> TASK DIRECTIONS
Please keep the pictures out and write out exactly the lines from the first in the data below through the one containing "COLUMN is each", both included.

> TASK MATERIAL
- Opening Delimiter -

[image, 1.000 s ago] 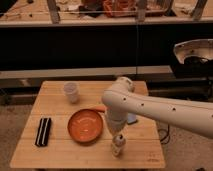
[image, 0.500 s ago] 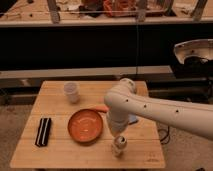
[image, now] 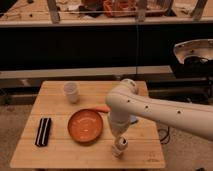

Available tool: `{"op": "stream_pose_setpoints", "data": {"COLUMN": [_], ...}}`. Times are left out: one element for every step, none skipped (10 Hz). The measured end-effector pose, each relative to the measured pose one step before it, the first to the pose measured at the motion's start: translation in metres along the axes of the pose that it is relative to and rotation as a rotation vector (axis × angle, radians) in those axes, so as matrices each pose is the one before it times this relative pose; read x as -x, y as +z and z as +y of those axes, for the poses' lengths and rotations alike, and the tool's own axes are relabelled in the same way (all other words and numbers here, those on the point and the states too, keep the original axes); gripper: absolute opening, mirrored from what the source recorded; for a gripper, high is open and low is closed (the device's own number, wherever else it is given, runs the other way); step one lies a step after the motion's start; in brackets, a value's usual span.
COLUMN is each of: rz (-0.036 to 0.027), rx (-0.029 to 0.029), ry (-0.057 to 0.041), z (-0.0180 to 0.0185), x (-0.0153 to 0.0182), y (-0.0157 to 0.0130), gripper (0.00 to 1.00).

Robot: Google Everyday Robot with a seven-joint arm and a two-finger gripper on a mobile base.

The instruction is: Knock the bottle over

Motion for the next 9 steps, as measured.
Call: {"op": "stream_pose_setpoints", "data": {"rz": [0.00054,0.00078,0.00138,0.00112,0.00053,0.00109,0.00072,0.00059,-0.00035], "rx": [0.00070,0.00064,0.00003,0.00083,0.00010,0.00038,0.00047,0.00049,0.00140], "ry": [-0.00563,-0.00318,-0.00235,-0.00208,-0.00110,-0.00466,-0.00173,-0.00203,-0.00363], "z": [-0.00061,-0.00063,-0.00051,-0.00014,-0.00024,-0.00017,0.00060,0.00032,0.00011], "x": [0.00088,0.00068,0.00058,0.00039,0.00019,0.00080,0.00018,0.00004,0.00024], "y": [0.00009,-0.00025,-0.00044,0.00002,0.00002,-0.00025,0.00015,0.00000,-0.00006], "gripper": [0.00,0.00,0.00,0.00,0.00,0.00,0.00,0.00,0.00]}}
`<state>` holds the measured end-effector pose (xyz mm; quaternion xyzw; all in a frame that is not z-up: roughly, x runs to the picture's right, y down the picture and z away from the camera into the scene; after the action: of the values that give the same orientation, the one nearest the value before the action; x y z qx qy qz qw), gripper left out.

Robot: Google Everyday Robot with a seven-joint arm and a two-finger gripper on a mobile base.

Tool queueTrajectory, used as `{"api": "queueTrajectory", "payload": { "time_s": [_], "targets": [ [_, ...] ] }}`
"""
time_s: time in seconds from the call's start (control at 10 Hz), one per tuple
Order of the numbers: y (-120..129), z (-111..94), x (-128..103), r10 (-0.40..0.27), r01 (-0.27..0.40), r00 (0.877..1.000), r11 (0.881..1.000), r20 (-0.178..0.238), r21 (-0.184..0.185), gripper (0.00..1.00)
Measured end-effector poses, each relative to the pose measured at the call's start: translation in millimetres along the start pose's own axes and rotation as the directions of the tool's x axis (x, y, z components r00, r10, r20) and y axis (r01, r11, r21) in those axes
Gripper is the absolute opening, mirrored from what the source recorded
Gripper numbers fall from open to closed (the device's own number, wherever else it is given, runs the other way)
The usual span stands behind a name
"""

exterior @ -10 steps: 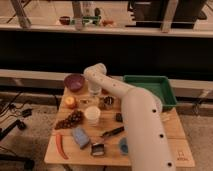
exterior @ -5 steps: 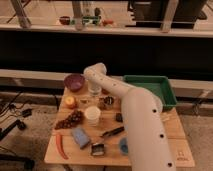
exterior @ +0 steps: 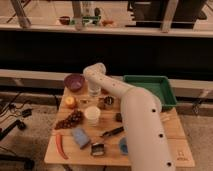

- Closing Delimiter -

> EXERCISE OUTPUT
[image, 1.000 s ago] 
[image, 0.500 s ago] 
[image, now] 

Available tool: `{"op": "stream_pose_setpoints", "data": {"COLUMN": [_], ...}}`. Times are left out: one element for every step, none skipped (10 Hz). The measured end-effector pose, each relative to the measured pose one step before it, the first to the pose measured at the motion's start: translation in metres along the axes of the pose that it is relative to and rotation as a rotation vector (axis × angle, radians) in those axes, so as matrices each pose is the one before it times this relative pose; read x as -x, y as +z and z as +y of those axes, for the poses' lengths and rotations alike, and the tool's own axes are relabelled in the same way (all other words and numbers here, those on the point and the states too, keep the original axes); gripper: absolute opening, mirrored from what the source recorded; for a gripper, high is open and low is closed (the device's own number, wherever else it is given, runs the other way); step one lies a step after the motion's start; in brackets, a value's usual span.
COLUMN is each of: rz (-0.036 to 0.027), rx (-0.029 to 0.029), ry (-0.057 to 0.041), z (-0.0180 to 0.0185), x (-0.0153 to 0.0182), y (-0.0157 to 0.0130), gripper (0.00 to 1.00).

No additional output is required.